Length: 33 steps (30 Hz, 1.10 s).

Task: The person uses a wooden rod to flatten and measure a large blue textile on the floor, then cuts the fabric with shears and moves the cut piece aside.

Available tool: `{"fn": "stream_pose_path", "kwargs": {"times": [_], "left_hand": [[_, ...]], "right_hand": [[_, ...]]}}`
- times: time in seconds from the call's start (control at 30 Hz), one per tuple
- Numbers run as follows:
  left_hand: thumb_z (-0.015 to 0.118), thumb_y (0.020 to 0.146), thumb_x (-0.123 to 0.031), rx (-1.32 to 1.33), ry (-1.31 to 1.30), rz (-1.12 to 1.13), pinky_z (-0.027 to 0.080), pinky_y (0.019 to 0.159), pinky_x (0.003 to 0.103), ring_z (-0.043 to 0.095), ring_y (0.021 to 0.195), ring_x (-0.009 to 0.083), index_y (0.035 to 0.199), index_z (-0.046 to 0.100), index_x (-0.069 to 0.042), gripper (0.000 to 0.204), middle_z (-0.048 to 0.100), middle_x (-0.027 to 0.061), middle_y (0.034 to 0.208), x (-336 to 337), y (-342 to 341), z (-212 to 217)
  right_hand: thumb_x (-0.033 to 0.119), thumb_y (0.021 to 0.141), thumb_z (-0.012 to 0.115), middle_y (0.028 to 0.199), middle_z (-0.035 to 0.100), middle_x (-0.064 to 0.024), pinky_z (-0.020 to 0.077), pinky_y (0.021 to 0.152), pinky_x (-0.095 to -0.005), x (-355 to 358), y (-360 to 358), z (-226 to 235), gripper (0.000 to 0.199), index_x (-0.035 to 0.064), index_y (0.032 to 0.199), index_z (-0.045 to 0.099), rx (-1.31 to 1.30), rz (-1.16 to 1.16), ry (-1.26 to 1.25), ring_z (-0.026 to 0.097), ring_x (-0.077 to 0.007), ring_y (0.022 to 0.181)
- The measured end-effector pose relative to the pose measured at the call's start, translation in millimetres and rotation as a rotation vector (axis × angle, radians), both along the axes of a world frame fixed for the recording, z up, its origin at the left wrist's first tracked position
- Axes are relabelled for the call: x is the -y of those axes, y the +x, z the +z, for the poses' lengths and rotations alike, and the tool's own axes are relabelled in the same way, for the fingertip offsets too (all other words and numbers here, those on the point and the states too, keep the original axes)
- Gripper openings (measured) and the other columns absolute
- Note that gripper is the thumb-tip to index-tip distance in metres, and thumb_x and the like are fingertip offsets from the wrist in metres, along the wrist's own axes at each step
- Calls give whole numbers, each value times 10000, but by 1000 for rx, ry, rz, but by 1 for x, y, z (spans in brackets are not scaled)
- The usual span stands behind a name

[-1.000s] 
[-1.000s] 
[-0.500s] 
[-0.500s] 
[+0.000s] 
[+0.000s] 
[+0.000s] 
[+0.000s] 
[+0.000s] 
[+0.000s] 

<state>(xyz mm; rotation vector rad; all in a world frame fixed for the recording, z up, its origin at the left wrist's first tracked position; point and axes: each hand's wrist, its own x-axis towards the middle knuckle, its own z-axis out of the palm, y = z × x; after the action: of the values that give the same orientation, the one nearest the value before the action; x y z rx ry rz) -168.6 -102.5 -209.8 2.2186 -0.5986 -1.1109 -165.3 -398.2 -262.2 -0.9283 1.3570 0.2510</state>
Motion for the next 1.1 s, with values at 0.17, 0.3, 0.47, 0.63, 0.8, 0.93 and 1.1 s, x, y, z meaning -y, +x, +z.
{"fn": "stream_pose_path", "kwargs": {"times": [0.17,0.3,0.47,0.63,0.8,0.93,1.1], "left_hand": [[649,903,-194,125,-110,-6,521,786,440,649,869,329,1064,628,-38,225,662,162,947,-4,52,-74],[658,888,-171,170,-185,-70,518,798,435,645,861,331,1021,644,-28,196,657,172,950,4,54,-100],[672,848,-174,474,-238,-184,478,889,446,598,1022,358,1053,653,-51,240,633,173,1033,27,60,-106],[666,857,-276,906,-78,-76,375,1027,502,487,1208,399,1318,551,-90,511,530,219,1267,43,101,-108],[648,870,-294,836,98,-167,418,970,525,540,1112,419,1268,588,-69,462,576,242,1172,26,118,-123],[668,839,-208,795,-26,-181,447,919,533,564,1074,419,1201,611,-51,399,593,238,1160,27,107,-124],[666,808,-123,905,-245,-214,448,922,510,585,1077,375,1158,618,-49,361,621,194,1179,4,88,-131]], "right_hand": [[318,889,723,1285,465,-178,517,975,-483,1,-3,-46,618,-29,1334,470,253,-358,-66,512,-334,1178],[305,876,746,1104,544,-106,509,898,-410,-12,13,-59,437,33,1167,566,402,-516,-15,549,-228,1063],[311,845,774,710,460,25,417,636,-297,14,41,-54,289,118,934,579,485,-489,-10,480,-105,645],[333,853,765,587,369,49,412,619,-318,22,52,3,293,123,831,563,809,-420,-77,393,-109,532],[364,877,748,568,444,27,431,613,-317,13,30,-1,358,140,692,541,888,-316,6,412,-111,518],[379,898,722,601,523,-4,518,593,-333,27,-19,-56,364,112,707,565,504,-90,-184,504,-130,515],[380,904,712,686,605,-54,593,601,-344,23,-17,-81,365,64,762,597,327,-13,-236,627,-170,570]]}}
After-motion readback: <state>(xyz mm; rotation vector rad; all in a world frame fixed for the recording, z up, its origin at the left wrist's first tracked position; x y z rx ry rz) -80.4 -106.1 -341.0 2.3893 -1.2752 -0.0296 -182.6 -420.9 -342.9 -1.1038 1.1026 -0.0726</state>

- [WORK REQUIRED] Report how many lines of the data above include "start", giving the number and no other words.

- [RESULT OF THIS TASK] 2